-- Dataset section follows --
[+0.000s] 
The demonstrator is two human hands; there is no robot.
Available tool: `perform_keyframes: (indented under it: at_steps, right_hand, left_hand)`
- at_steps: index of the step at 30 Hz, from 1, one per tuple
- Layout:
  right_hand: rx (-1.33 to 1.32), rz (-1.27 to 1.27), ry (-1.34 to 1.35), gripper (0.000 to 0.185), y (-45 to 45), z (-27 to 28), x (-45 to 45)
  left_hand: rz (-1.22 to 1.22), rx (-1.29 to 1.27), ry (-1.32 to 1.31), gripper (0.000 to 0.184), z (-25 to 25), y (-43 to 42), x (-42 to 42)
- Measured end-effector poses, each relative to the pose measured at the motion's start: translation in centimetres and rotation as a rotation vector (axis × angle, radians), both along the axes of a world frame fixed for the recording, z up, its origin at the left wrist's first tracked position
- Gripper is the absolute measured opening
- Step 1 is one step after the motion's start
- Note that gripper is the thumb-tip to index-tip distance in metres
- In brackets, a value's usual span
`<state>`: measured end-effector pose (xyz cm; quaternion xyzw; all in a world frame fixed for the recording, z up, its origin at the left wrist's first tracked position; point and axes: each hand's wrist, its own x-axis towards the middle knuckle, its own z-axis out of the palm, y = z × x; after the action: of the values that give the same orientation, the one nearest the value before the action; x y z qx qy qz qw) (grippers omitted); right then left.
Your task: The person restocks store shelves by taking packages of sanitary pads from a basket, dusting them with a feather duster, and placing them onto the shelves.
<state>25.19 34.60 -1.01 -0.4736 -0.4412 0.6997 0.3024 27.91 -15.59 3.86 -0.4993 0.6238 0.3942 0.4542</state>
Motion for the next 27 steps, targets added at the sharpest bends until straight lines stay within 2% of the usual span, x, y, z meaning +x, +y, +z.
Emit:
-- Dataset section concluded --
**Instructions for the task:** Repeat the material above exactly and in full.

**Expected answer:**
[+0.000s] 
The demonstrator is two human hands; there is no robot.
Available tool: `perform_keyframes: (indented under it: at_steps, right_hand, left_hand)`
- at_steps: index of the step at 30 Hz, from 1, one per tuple
- Layout:
  right_hand: rx (-1.33 to 1.32), rz (-1.27 to 1.27), ry (-1.34 to 1.35), gripper (0.000 to 0.185), y (-45 to 45), z (-27 to 28), x (-45 to 45)
  left_hand: rz (-1.22 to 1.22), rx (-1.29 to 1.27), ry (-1.32 to 1.31), gripper (0.000 to 0.184), z (-25 to 25), y (-43 to 42), x (-42 to 42)
- Measured end-effector poses, each relative to the pose measured at the motion's start: translation in centimetres and rotation as a rotation vector (axis × angle, radians), both along the axes of a world frame fixed for the recording, z up, its origin at the left wrist's first tracked position
- Gripper is the absolute measured opening
- Step 1 is one step after the motion's start
- Note that gripper is the thumb-tip to index-tip distance in metres
- In brackets, a value's usual span
`<state>`: measured end-effector pose (xyz cm; quaternion xyzw; all in a world frame fixed for the recording, z up, its origin at the left wrist's first tracked position; point and axes: each hand's wrist, its own x-axis towards the middle knuckle, its own z-axis out of the palm, y = z × x; after the action: of the values that give the same orientation, the one nearest the value before the action; x y z qx qy qz qw) (grippers omitted); right then left.
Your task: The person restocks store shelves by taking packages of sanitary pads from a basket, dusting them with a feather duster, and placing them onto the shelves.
<state>25.19 34.60 -1.01 -0.4736 -0.4412 0.6997 0.3024 27.91 -15.59 3.86 -0.4993 0.6238 0.3942 0.4542</state>
Motion for the next 27 steps, targets added at the sharpest bends until straight lines stay within 2% of the usual span, x, y, z meaning +x, +y, +z.
Emit:

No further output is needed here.